#### Data excerpt:
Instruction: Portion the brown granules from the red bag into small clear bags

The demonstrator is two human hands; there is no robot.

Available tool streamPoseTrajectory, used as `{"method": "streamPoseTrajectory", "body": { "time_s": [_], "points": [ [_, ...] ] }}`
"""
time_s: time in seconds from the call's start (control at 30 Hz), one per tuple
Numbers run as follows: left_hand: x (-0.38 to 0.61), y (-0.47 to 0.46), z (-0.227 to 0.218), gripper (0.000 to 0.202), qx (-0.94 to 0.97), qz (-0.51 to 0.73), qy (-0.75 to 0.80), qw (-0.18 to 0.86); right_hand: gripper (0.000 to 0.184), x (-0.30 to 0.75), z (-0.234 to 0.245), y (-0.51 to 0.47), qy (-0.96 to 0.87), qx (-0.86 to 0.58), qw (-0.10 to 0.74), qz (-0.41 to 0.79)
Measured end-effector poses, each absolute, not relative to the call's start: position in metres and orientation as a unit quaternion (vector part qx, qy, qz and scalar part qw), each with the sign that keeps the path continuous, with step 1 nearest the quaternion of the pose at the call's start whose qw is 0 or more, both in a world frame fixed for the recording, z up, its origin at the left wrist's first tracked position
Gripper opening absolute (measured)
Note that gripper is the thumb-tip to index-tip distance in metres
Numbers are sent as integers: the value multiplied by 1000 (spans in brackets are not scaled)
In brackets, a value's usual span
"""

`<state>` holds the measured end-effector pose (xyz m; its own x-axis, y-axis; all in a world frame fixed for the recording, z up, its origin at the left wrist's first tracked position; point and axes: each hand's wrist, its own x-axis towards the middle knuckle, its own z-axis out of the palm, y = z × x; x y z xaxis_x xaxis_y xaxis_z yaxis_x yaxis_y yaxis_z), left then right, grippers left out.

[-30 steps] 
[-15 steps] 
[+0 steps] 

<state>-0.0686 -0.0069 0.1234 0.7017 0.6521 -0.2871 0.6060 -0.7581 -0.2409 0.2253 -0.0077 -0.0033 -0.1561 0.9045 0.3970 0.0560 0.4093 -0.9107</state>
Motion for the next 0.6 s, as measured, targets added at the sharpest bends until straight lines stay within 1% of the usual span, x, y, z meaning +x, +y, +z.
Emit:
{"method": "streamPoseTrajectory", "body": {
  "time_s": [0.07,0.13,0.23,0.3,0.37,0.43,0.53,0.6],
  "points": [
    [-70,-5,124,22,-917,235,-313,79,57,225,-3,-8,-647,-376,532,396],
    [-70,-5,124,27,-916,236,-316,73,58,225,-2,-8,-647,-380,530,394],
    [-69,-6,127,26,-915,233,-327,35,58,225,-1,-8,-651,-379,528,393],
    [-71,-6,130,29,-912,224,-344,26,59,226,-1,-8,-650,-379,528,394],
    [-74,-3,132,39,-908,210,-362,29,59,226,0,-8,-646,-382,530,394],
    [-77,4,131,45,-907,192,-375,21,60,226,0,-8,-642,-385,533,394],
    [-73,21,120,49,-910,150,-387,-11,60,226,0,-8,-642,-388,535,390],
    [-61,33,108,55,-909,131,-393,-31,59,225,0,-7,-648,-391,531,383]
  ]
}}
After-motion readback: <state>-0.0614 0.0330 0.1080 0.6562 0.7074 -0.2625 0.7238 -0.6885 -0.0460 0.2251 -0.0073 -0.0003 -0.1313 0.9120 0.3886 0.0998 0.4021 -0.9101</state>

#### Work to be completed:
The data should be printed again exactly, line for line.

#### Result of this exercise:
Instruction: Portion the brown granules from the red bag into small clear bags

The demonstrator is two human hands; there is no robot.

Available tool streamPoseTrajectory, used as `{"method": "streamPoseTrajectory", "body": { "time_s": [_], "points": [ [_, ...] ] }}`
"""
time_s: time in seconds from the call's start (control at 30 Hz), one per tuple
Numbers run as follows: left_hand: x (-0.38 to 0.61), y (-0.47 to 0.46), z (-0.227 to 0.218), gripper (0.000 to 0.202), qx (-0.94 to 0.97), qz (-0.51 to 0.73), qy (-0.75 to 0.80), qw (-0.18 to 0.86); right_hand: gripper (0.000 to 0.184), x (-0.30 to 0.75), z (-0.234 to 0.245), y (-0.51 to 0.47), qy (-0.96 to 0.87), qx (-0.86 to 0.58), qw (-0.10 to 0.74), qz (-0.41 to 0.79)
Measured end-effector poses, each absolute, not relative to the call's start: position in metres and orientation as a unit quaternion (vector part qx, qy, qz and scalar part qw), each with the sign that keeps the path continuous, with step 1 nearest the quaternion of the pose at the call's start whose qw is 0 or more, both in a world frame fixed for the recording, z up, its origin at the left wrist's first tracked position
Gripper opening absolute (measured)
Note that gripper is the thumb-tip to index-tip distance in metres
Numbers are sent as integers: the value multiplied by 1000 (spans in brackets are not scaled)
In brackets, a value's usual span
"""

`<state>` holds the measured end-effector pose (xyz m; its own x-axis, y-axis; all in a world frame fixed for the recording, z up, its origin at the left wrist's first tracked position; point and axes: each hand's wrist, its own x-axis towards the middle knuckle, its own z-axis out of the palm, y = z × x; x y z xaxis_x xaxis_y xaxis_z yaxis_x yaxis_y yaxis_z), left then right, grippers left out.

[-30 steps] 
[-15 steps] 
[+0 steps] 

<state>-0.0686 -0.0069 0.1234 0.7017 0.6521 -0.2871 0.6060 -0.7581 -0.2409 0.2253 -0.0077 -0.0033 -0.1561 0.9045 0.3970 0.0560 0.4093 -0.9107</state>
Motion for the next 0.6 s, as measured, targets added at the sharpest bends until straight lines stay within 1% of the usual span, x, y, z meaning +x, +y, +z.
Emit:
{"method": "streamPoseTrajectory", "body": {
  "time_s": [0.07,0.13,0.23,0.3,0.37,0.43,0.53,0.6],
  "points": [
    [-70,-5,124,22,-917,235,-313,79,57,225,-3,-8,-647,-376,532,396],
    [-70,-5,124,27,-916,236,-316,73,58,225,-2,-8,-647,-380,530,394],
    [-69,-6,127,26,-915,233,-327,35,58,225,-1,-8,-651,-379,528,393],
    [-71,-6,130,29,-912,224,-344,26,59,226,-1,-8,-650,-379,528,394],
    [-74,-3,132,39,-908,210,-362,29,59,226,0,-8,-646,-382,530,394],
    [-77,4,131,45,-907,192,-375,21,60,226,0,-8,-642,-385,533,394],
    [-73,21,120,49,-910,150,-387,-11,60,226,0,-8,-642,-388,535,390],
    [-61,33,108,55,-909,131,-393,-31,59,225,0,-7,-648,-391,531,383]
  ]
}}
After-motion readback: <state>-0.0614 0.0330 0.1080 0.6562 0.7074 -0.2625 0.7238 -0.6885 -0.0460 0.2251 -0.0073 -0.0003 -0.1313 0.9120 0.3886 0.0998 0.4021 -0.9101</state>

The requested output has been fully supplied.